There was only one photograph of Baba Jaimal Singh, which Hazur kept in a secret box in his room. At my insistence he asked Bibi Rali, who was his cook, to show it to me. I was allowed to look at it for only a few minutes, that was all. Baba Jaimal Singh had said that this photo was not to be published. He only initiated about two thousand people; he left the work to Hazur Maharaj Ji.
Very often two hundred persons would turn up for initiation, and Hazur would scrutinize them all very closely. Once, out of two hundred, about fifty were turned away; he would say quite softly, "You are not ready. Come again." In Dalhousie, three holy men came and sought initiation. Maharaj Ji said, "No, no, no. You are already sadhus. I am not as holy as you are as I am a householder, and you are coming to me for initiation?" They went away Hazur turned to me and said, "They do not earn their own livelihood, they are living on the earnings of others. A man in order to become entitled to Naam must earn his keep in an honest way and also be able to give help to others in the form of charity. Then his ground is level for spirituality."

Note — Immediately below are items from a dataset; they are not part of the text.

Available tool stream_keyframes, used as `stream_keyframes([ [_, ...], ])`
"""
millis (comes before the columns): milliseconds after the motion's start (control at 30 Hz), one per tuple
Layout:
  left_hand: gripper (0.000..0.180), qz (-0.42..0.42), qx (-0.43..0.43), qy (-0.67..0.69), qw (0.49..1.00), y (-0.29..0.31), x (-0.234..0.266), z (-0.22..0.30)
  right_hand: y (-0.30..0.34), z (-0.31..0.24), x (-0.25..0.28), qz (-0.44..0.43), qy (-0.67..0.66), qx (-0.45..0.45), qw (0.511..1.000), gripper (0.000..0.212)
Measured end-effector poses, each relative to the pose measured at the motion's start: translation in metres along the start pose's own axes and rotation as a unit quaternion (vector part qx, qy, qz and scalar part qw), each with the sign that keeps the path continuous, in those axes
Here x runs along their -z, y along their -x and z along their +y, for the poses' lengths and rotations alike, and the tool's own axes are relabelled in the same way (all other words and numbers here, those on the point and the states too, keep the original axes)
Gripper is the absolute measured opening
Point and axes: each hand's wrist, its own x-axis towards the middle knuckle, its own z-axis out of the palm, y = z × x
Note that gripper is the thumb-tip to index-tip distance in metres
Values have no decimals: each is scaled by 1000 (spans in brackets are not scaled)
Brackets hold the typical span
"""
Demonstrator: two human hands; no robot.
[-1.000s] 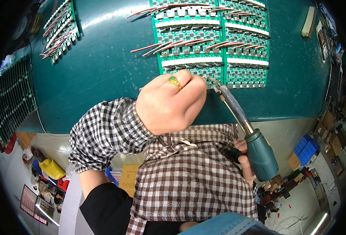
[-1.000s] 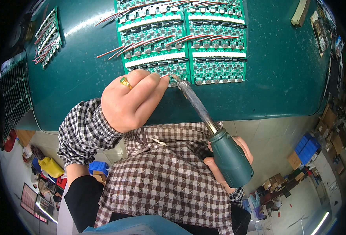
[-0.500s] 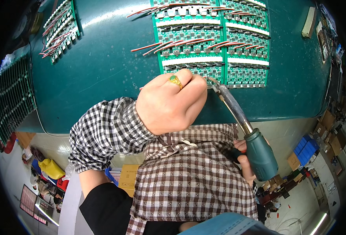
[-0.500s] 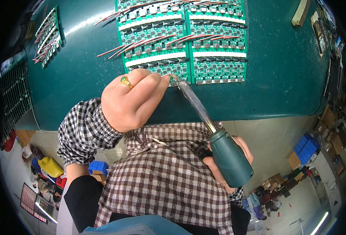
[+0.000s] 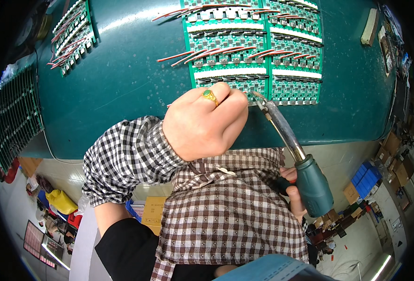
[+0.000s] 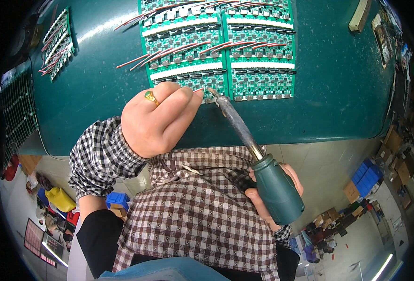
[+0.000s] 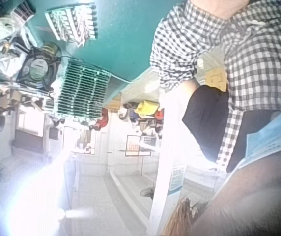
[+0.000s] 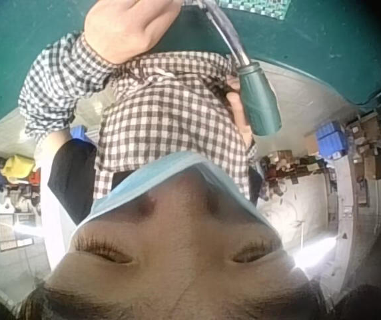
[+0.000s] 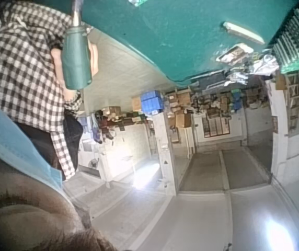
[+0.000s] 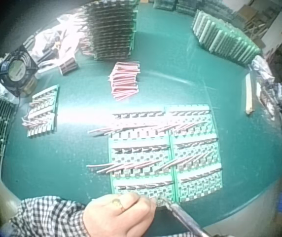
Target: The person solders wires onto circuit boards using a soldering iron.
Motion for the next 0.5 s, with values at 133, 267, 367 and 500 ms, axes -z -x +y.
stream_keyframes([
  [133,43,3,-12,-9,1000,-1,4,-2,1,4,0,40,-60,2,997,53],
  [267,37,-21,-16,-51,998,2,4,-3,-25,22,34,182,-139,89,969,61],
  [367,43,-28,-12,-51,998,6,7,-2,-61,14,80,311,-90,179,929,52],
  [500,38,-12,-19,-32,999,8,8,-4,-133,28,135,448,-87,256,852,39],
])
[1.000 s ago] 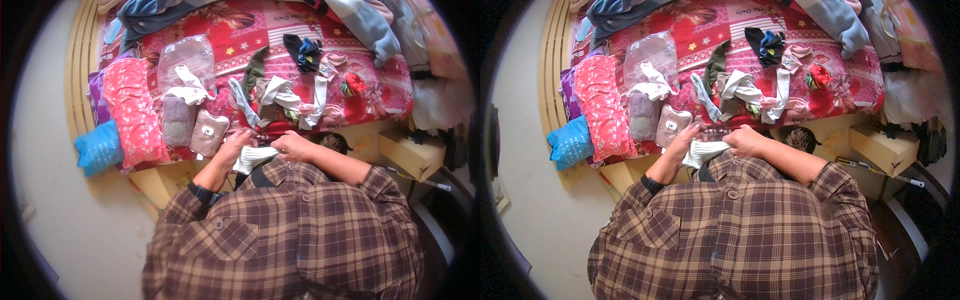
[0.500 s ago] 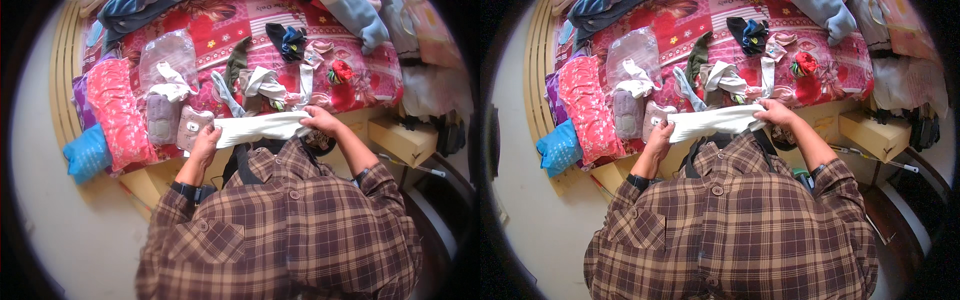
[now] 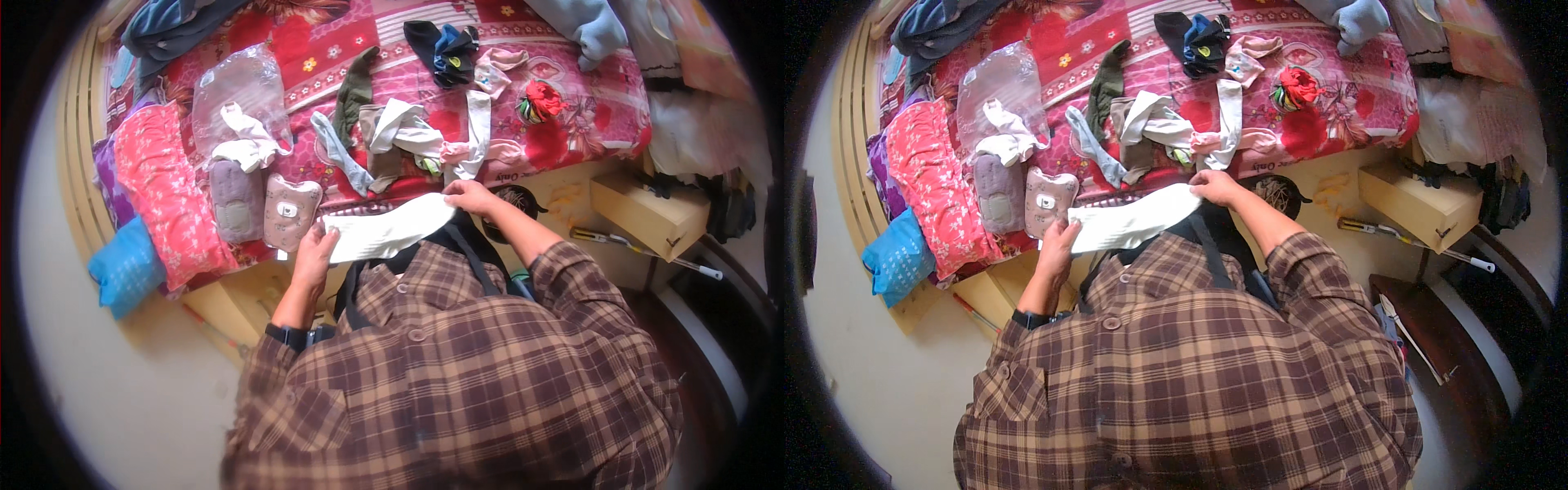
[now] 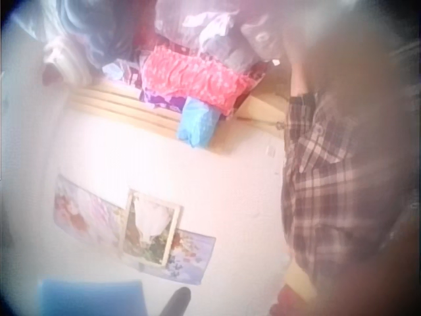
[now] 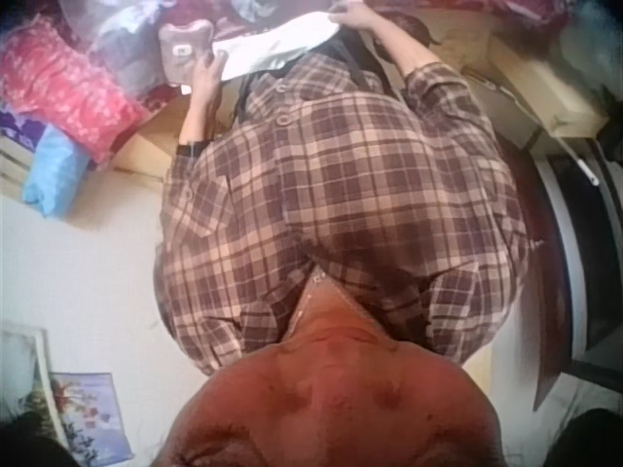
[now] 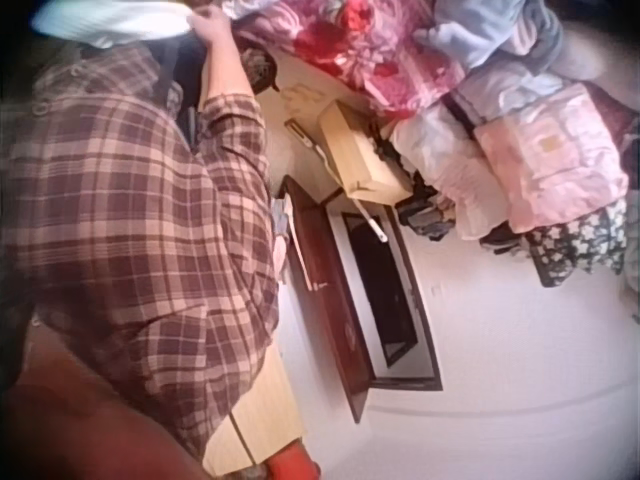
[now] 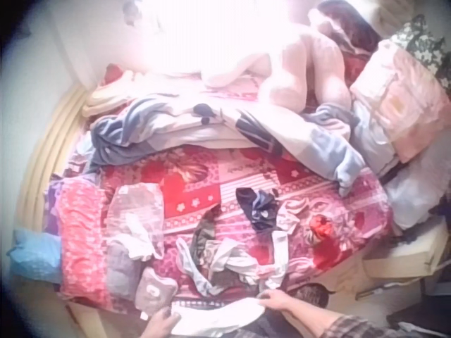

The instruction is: The person folds various small clothing items, including socks and underwear, on a bed. They then place the folded items into a plastic bag and store the bag in a drawer.

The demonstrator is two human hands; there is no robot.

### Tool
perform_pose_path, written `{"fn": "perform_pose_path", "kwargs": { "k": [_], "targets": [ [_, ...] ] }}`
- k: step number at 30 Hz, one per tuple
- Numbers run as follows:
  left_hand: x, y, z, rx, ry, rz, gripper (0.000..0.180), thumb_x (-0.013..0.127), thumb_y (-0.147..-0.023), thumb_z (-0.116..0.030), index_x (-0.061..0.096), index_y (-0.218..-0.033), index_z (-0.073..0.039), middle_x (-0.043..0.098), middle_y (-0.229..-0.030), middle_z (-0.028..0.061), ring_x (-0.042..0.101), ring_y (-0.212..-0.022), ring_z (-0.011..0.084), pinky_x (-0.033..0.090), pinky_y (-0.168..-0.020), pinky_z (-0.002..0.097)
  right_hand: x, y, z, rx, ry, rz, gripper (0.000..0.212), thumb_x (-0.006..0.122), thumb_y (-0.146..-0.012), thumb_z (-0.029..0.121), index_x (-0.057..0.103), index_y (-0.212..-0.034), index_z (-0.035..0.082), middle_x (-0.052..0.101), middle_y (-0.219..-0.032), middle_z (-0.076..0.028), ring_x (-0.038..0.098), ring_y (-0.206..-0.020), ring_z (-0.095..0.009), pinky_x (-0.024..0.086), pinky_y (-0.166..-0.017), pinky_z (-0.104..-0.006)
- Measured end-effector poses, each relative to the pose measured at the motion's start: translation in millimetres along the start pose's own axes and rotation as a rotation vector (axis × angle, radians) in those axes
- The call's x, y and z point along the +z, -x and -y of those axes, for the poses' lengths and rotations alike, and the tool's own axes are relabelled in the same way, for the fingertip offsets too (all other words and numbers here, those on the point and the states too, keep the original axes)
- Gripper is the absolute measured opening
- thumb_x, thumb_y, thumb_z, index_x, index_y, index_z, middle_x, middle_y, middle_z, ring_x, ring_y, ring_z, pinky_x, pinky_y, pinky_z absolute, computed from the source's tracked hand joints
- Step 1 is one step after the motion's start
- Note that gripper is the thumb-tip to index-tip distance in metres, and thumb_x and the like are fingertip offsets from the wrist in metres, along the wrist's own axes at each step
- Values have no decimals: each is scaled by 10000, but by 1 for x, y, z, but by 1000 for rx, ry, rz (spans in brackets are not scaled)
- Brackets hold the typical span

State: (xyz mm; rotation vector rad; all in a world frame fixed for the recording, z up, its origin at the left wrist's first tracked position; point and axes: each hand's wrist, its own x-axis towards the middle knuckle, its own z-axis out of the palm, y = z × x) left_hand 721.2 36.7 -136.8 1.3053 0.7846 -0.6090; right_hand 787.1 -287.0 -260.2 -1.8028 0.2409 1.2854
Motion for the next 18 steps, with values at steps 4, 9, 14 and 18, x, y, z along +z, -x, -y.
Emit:
{"fn": "perform_pose_path", "kwargs": {
  "k": [4, 9, 14, 18],
  "targets": [
    [-4, 19, 7, -46, -77, -96, 288, 499, -825, -93, 469, -1075, 46, 540, -1015, 82, 503, -903, 134, 388, -818, 256, 6, -31, -2, -101, 94, -190, 676, 612, -713, 110, 282, -1302, 84, 612, -858, -131, 592, -764, -172, 454, -730, -292],
    [-1, 26, 35, -146, 80, -154, 254, 501, -821, -72, 482, -1046, 45, 549, -977, 68, 504, -879, 111, 389, -804, 237, 13, -89, 30, -179, 419, -372, 686, 605, -682, 145, 283, -1287, 107, 611, -810, -166, 604, -719, -273, 457, -715, -337],
    [4, 24, 53, -132, 167, -111, 286, 504, -822, -75, 463, -1080, 40, 537, -1014, 74, 504, -906, 124, 381, -827, 248, -29, -110, 73, -217, 547, -262, 319, 623, -706, 231, 560, -971, 64, 610, -856, -152, 602, -739, -263, 467, -673, -337],
    [8, 19, 56, -121, 203, -120, 305, 503, -821, -71, 452, -1101, 39, 528, -1049, 82, 498, -946, 140, 370, -855, 263, -82, -95, 80, -94, -275, -115, 215, 548, -816, 243, 522, -918, 55, 595, -773, -35, 554, -623, -91, 431, -520, -224]
  ]
}}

About twenty-five percent of all those asking for initiation were always turned away. A man once came all the way from Bombay for Naam, but the Master said, "Well, you have attended the Satsangs here; that is enough." But the man went on insisting. Hazur said, "Do not provoke me to tear the veil and explain why you cannot be given Naam." The man replied, "There is nothing against me." Hazur said, "Is it good for you to be carrying on with your daughter-in law in Bombay?" Hazur had never set eyes on him before. Then he added, "Unless you get rid of this habit, you cannot receive initiation." The man was taken aback; I was wonderstruck. Then Hazur asked, "Is it true?" The man said, "Yes." The great Master was very reluctant to say these things, but the man had gone on insisting, so by just looking for half a minute at his forehead he put an end to the matter.
Hazur once said, "People from abroad come from thousands of miles with a real desire for spirituality. It is not like here where someone on his way from one town to another stops off at Beas out of curiosity." He never turned away someone from another country; that was his principle. I sat in at many initiations, and sometimes he would ask me to drill the new initiates while they were learning the five charged Names. He would go away and leave me there. At the end, he never asked who had seen this or heard that. That is something Maharaj Kirpal Singh Ji had started.
The Master had foreseen that I would move to Delhi. A few days before his physical departure I said to him, "Master, you have given houses to everybody in the Dera. I would like to purchase a house, too." Hazur said, "What have you to do witb Dera Beas? Your connection is with me, not with these houses made of bricks. When I go away, you will have nothing to do with this place." Then he recited this verse, "When the nightingale flies from the garden, it is immaterial if the owl or the bird of paradise come." He was talking of himself. And when Hazur did leave that perfect garden, although I was asked to stay on and help with the work, I knew my place was with Sant Kirpal Singh Ji in Delhi. So it appears that the great Hazur wanted me to leave and be here with Maharaj Kirpal Singh Ji to look into the legal affairs and go through the manuscripts of his many books.